======== Given data

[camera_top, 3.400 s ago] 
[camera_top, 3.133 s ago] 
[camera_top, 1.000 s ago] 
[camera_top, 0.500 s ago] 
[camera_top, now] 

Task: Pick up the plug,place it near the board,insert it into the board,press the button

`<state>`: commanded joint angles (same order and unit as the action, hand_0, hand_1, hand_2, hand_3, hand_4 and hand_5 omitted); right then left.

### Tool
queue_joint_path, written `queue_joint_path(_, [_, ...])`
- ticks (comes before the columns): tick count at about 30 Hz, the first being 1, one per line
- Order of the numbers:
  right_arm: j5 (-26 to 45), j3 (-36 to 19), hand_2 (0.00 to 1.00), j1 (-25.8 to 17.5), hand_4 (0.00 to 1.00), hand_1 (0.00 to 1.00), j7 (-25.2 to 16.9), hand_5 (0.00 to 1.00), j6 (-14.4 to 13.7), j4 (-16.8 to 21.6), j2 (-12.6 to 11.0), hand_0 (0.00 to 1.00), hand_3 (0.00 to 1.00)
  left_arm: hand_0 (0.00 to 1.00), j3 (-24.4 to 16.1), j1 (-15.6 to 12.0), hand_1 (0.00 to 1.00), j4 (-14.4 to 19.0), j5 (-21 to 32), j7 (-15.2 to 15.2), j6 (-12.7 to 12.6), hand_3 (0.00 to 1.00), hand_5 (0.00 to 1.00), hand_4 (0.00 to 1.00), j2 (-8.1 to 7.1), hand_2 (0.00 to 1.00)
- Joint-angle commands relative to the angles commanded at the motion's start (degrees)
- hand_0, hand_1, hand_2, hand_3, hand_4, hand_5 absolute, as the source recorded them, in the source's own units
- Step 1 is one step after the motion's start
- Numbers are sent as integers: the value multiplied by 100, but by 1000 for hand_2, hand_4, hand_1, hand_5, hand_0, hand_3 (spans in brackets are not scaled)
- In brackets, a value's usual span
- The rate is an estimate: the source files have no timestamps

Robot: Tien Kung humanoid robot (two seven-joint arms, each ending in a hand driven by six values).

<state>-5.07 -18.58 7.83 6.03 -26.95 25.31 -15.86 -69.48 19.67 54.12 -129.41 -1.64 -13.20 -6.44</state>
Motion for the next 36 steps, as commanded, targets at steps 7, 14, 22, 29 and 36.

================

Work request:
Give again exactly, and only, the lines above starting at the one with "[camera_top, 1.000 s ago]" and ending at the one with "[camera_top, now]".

Written answer:
[camera_top, 1.000 s ago] 
[camera_top, 0.500 s ago] 
[camera_top, now] 

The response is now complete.